The course of the disease was assessed for the patients, while they were in the hospital and at follow-up. Only one patient of HELLP syndrome, came for follow-up after discharge. She was asymptomatic and had normal biochemical parameters at follow-up. The overall mortality in patients with combined renal and hepatic disease in this study was 26.67% as shown in [Table 5] and [Table 6]. In our study, Septicemia had the highest mortality (75%). One patient with hepatorenal syndrome got discharged against medical advice and was lost to follow-up. All three patients with ARF and jaundice following delivery recovered completely. There were no cases of obstructive jaundice in our study.
| Discussion|| |
The age distribution of the patients ranged from 15 years to 65 years (mean = 36 years) with maximum number of patients in the age group 21-30 years. The increased incidence in this age group may be because of outdoor activities and mobility of the population for economic reasons. The male to female ratio was 2.75:1. The increased incidence in male population may be because of outdoor activities and mobility of the population for economic reasons thereby exposing them to infections like leptospirosis. Farm workers (46.67%) and housewives (23.33%) formed the majority of patients in the present study. The increased incidence in farm workers is because of the various agricultural practices they are involved in, that facilitate infections such as malaria and leptospirosis. The highest number of patients were from lower income group (56.67%), followed by patients from middle income group (40%). This bias may be because patients who attend our outpatient are from the low economic status.

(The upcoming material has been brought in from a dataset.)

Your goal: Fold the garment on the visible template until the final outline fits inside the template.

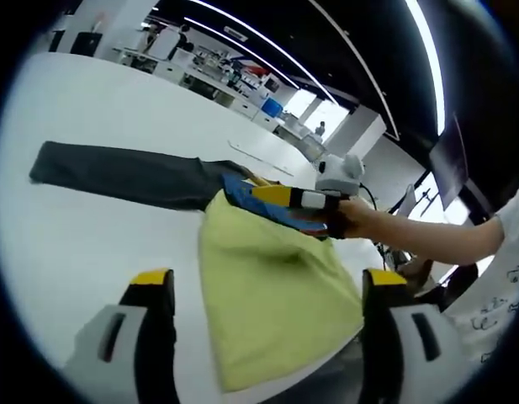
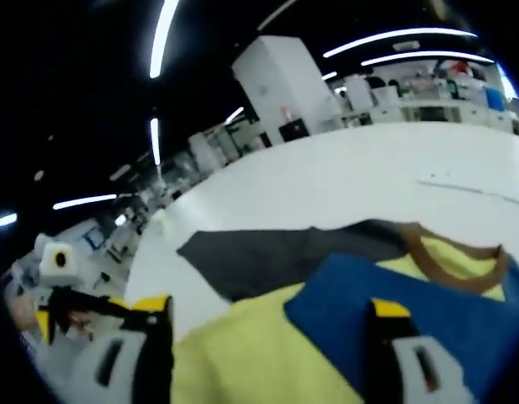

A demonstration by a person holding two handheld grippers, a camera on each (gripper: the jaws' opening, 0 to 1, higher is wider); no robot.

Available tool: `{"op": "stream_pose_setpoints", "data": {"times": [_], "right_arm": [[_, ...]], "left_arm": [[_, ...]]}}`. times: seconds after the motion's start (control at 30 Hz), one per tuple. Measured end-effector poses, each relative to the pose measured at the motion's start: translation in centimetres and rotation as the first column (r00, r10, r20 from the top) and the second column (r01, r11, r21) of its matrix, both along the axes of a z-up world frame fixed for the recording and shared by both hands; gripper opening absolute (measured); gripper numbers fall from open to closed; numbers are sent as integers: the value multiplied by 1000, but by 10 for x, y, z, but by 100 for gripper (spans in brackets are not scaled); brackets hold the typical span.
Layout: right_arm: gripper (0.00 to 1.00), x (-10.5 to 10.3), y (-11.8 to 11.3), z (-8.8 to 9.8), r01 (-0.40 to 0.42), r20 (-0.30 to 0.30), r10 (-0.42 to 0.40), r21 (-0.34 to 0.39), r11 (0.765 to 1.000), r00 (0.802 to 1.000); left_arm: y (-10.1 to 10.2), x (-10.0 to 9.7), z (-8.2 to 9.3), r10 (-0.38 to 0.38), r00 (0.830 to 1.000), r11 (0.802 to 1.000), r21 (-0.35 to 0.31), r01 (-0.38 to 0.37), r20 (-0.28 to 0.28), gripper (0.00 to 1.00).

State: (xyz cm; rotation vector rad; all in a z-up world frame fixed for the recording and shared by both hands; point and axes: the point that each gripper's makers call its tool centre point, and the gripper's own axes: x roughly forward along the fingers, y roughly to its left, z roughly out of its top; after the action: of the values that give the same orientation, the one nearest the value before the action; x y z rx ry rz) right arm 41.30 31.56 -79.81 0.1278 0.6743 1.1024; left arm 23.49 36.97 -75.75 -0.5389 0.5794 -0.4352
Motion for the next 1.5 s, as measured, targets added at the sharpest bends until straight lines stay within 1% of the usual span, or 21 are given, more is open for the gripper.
{"op": "stream_pose_setpoints", "data": {"times": [0.1,0.13,0.23,0.3,0.33,0.43,0.47,0.5,0.57,0.67,0.8,0.83,0.9,0.97,1.07,1.17,1.23,1.33,1.37,1.43,1.5], "right_arm": [[99,4,-13,5,5,2,-5,5,1000,1000],[99,12,-23,3,11,7,-11,-5,1000,1000],[99,17,-42,5,33,8,-33,-17,999,999],[99,17,-54,9,50,5,-50,-10,999,999],[99,22,-62,7,65,4,-65,-15,998,998],[99,20,-75,10,77,7,-77,-18,997,997],[99,23,-80,9,83,3,-83,-20,996,997],[99,25,-88,9,93,1,-93,-19,995,996],[98,20,-100,13,132,-13,-132,-14,991,991],[97,24,-120,13,164,-22,-164,-6,986,986],[95,36,-152,8,201,-15,-202,-32,979,979],[93,39,-161,7,217,-12,-218,-39,975,976],[90,38,-175,9,262,-27,-263,-37,964,965],[90,38,-187,10,289,-33,-291,-40,956,956],[88,42,-203,5,309,-30,-311,-61,949,950],[86,42,-217,2,332,-39,-336,-75,940,941],[84,46,-228,-3,350,-46,-355,-86,933,934],[80,46,-242,-8,382,-67,-388,-94,920,919],[77,46,-246,-10,396,-81,-403,-95,913,911],[70,43,-248,-11,401,-94,-409,-94,911,908],[64,41,-253,-15,413,-110,-423,-108,904,899]], "left_arm": [[-1,-1,1,-2,1000,1000,1,2,4,90],[-2,-1,0,-2,1000,1000,0,2,2,90],[-3,-3,-1,-5,1000,1000,2,5,0,90],[-4,-4,-3,-8,1000,1000,-1,8,-2,90],[-5,-5,-5,-9,1000,1000,-2,9,-7,90],[-7,-7,-6,-18,1000,1000,4,18,-9,90],[-7,-7,-6,-21,1000,1000,5,21,-10,90],[-8,-7,-6,-22,1000,1000,5,22,-8,90],[-8,-7,-7,-23,1000,1000,4,23,-9,90],[-8,-5,-8,-19,1000,1000,0,19,-8,89],[-12,-3,-8,-25,1000,1000,-5,25,-6,89],[-12,-3,-8,-27,1000,1000,-6,27,-5,89],[-14,-3,-8,-30,1000,1000,-9,30,-5,89],[-16,-3,-9,-35,999,999,-11,35,-7,89],[-18,-3,-10,-40,999,999,-11,40,-11,89],[-19,-4,-12,-42,999,999,-12,42,-15,89],[-19,-4,-12,-42,999,999,-11,42,-14,89],[-18,-3,-11,-39,999,999,-14,39,-15,89],[-18,-3,-12,-38,999,999,-15,38,-16,90],[-18,-3,-12,-36,999,999,-13,36,-19,90],[-18,-4,-13,-35,999,999,-14,35,-21,90]]}}
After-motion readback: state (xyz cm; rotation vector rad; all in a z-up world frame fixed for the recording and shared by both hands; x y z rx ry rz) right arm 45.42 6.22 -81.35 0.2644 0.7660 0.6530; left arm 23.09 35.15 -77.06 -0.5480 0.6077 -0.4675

Fever and body ache were the most common presenting symptoms (86.67%), followed by nausea and vomiting (80%), jaundice (76.67%) and oliguria (66.67%). Jaundice (90%) was the most common general physical finding, followed by anemia (80%) and altered sensorium (60%). Fever was noted in 46.67% of the patients. Hepatomegaly was observed in 46.67% of patients and splenomegaly was seen in 13.33% of patients. About 60% of the patients had altered sensorium. Hypoglycemia was noted in 20% of patients, mostly in patients with severe malaria. Hemoglobin less than 10 g% was present in 73.33% of patients. Leukocytosis (33.33%) was present in cases of leptospirosis and suspected septicemia. Coagulation abnormalities were found in 20% of the cases. Among the six patients diagnosed as Weil's disease in our study, 100% had serum antibodies. In a study by Sharma et al., 94% had positive serology. All patients of suspected malaria were smear positive. None of the five septicemia cases yielded microbial growth on blood culture. This could be because they had been treated with antibiotics before referral to our hospital. Abnormal urine examination was seen in 90% of patients. Abdominal ultrasound study was abnormal in 93.33% of patients as shown in [Table 7].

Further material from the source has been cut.